Iran’s Revolutionary Guards had issued counter-threats, warning they would target Israeli power infrastructure and facilities serving US military bases throughout the Gulf region if Trump executed his threat to “obliterate” Iran’s electrical grid.
Investor sentiment was already fragile following four consecutive weeks of Wall Street declines. The technology-heavy Nasdaq registered its largest weekly decline since early February during the previous week.
Crude Oil Surges Past $100 Before Retreating
Oil prices skyrocketed amid escalating Middle East tensions. West Texas Intermediate crude futures briefly touched the $100 per barrel threshold. Brent crude, the international pricing benchmark, climbed beyond $113 per barrel.
Elevated crude prices sparked renewed inflation concerns and questions about Federal Reserve monetary policy trajectory. Gold futures, which had posted gains year-to-date, surrendered their 2026 advances on speculation the Fed might maintain elevated interest rates for an extended period.

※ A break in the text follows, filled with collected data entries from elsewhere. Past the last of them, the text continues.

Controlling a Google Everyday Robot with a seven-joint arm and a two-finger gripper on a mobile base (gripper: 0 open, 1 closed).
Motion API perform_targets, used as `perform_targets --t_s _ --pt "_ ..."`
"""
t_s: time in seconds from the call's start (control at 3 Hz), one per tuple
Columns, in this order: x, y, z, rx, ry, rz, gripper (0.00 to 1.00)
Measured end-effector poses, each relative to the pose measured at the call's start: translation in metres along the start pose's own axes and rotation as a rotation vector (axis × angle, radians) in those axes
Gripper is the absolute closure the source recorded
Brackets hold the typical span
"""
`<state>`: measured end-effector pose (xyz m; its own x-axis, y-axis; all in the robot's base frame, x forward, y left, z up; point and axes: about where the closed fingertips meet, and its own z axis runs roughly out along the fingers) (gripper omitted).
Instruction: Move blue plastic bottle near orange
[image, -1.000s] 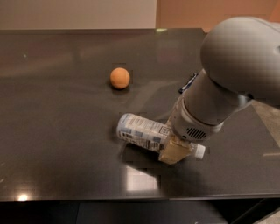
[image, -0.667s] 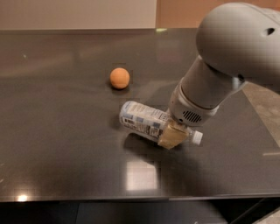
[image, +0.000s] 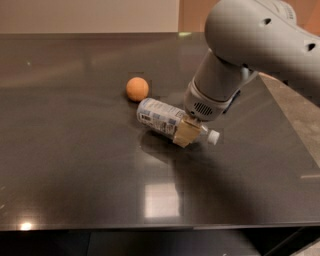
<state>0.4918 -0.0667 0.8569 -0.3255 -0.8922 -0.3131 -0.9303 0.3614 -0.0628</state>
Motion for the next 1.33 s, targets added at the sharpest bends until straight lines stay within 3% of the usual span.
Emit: perform_targets --t_s 0.33,0.67,1.0,1.33 --pt "-0.008 -0.022 0.009 0.011 -0.003 0.034 1.00" --pt "-0.012 -0.041 0.017 0.013 -0.007 0.051 0.84" --pt "-0.010 -0.065 0.028 0.005 -0.011 0.071 0.31" --pt "-0.009 -0.070 0.031 0.002 -0.011 0.075 0.07"
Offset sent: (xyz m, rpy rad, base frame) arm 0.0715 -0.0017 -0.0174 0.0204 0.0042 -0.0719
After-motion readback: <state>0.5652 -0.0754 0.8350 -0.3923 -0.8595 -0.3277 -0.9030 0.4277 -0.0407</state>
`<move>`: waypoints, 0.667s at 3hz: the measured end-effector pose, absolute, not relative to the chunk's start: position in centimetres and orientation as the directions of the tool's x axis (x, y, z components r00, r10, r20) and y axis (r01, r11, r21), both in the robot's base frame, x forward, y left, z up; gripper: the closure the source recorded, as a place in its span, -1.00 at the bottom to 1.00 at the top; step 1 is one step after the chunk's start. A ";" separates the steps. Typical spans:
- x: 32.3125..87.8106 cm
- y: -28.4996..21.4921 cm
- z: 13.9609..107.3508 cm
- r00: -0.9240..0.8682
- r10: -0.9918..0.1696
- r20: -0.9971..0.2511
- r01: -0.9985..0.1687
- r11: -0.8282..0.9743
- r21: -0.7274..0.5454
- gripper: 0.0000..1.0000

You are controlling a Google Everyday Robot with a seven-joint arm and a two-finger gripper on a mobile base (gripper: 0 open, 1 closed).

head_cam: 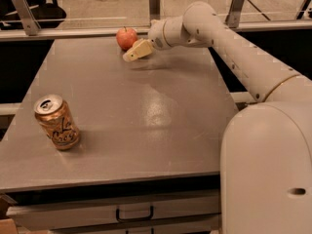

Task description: Move orange near apple

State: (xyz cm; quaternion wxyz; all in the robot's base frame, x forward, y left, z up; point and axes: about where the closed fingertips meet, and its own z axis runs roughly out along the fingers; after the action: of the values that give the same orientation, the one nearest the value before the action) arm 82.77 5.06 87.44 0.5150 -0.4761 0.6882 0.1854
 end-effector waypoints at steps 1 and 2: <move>82.2 3.9 87.8 -0.021 -0.445 -0.895 -0.838 0.496 -0.227 -1.00; 79.9 1.3 89.9 0.022 -0.402 -0.916 -0.837 0.494 -0.237 -1.00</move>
Offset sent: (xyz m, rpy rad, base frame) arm -0.0632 -0.0888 0.0587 0.1324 -0.1254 0.0179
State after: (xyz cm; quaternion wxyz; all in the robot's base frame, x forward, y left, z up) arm 79.86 1.30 89.91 0.5456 -0.4618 0.6703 0.1993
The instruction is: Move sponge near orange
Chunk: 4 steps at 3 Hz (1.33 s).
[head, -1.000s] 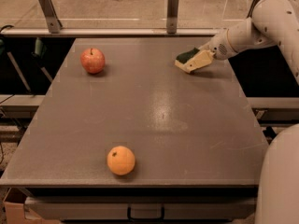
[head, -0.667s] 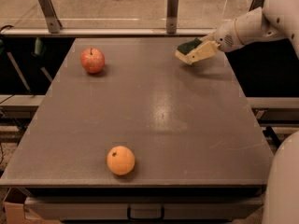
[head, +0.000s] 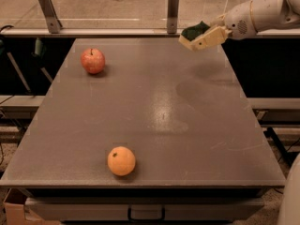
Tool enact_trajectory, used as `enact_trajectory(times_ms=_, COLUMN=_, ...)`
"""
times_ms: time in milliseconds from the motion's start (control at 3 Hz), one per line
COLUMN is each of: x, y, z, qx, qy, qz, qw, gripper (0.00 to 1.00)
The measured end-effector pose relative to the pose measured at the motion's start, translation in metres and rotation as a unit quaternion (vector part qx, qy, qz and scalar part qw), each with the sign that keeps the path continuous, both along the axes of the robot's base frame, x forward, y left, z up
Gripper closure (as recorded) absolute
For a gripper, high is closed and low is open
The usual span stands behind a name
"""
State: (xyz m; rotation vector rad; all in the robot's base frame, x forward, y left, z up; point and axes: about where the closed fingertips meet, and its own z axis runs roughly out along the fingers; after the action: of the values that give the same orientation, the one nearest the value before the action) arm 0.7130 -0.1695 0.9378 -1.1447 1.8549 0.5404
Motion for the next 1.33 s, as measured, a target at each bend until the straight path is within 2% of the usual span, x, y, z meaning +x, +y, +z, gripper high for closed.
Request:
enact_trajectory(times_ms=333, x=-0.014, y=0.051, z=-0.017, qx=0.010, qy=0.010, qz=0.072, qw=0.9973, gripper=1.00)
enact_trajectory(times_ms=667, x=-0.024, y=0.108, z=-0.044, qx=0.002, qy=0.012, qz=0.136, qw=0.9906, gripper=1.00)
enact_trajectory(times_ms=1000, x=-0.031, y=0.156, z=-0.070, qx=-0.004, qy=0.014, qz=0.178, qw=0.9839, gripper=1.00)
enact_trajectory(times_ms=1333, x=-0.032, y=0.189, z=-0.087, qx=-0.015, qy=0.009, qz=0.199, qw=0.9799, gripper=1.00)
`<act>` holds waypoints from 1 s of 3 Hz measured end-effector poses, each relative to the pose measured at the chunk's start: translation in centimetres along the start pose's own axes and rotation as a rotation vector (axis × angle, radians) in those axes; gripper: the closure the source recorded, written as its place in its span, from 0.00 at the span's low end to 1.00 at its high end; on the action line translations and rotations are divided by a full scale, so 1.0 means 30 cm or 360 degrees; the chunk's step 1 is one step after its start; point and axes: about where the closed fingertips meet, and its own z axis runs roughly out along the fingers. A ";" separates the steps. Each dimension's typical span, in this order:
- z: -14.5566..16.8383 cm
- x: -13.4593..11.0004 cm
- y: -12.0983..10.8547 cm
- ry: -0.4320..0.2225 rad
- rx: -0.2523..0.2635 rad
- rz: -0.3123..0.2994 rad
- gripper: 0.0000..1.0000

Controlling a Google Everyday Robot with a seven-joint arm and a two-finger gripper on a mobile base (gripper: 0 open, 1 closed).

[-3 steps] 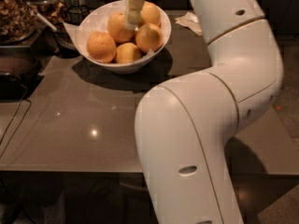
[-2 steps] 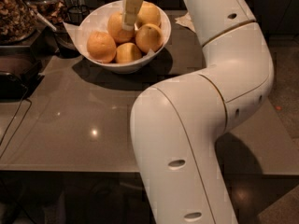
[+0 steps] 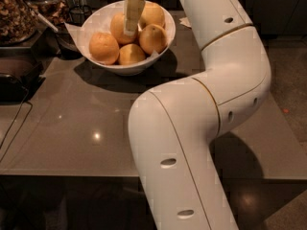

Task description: Pick orange from white bowl

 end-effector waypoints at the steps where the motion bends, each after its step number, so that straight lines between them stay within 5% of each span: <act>1: 0.031 0.008 0.003 0.0005 -0.0025 0.0018 0.21; 3: 0.089 0.036 0.015 0.0010 -0.0082 0.0056 0.28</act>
Offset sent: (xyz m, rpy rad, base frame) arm 0.0506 -0.0373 0.0299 -0.1203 0.2449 0.0110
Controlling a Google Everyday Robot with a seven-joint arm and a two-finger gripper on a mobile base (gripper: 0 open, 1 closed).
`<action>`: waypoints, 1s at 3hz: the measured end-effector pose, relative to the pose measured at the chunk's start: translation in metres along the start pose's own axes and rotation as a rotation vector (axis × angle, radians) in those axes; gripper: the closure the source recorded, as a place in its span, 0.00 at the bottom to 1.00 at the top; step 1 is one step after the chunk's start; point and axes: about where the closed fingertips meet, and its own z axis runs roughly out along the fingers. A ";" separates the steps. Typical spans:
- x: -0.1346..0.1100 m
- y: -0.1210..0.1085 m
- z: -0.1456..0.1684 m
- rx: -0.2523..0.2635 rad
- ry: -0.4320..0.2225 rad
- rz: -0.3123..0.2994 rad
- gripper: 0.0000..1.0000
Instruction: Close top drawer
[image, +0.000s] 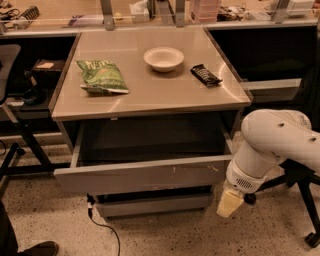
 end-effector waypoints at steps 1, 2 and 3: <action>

The market narrative shifted dramatically when Trump reversed course, declaring the US military would postpone planned strikes following “productive conversations” with Tehran. Markets responded immediately to the news.
Equities Mount Powerful Comeback
By mid-morning trading, Dow futures had skyrocketed more than 1,100 points, representing a gain of approximately 2.5%. S&P 500 futures advanced over 2.3%, and Nasdaq 100 futures climbed 2.4%.
Europe’s STOXX 600 benchmark reversed earlier losses and traded in positive territory. Precious metals also posted gains. Crude oil prices tumbled sharply following Trump’s announcement.
The CBOE Volatility Index, commonly referred to as Wall Street’s fear gauge, declined after reaching its highest reading in two weeks. The index last traded down roughly 4 points at 22.79.
Russell 2000 futures, representing small-capitalization stocks, surged 4.7% after being underwater more than 1% earlier during the session. The small-cap benchmark closed Friday trading more than 10% beneath its January 22 all-time high, officially confirming its entry into correction territory.
Chris Beauchamp, chief market analyst at IG Markets, commented: “This is obviously a postponement, not a complete ceasefire, and we will see what happens from here. What’s done is still not undone, so the impact has yet to be seen, but obviously, markets are breathing a sigh of relief.”
The Russell 2000’s confirmation of correction status alongside the Nasdaq’s month-long losing streak represented the most significant areas of market weakness entering Monday’s volatile trading session.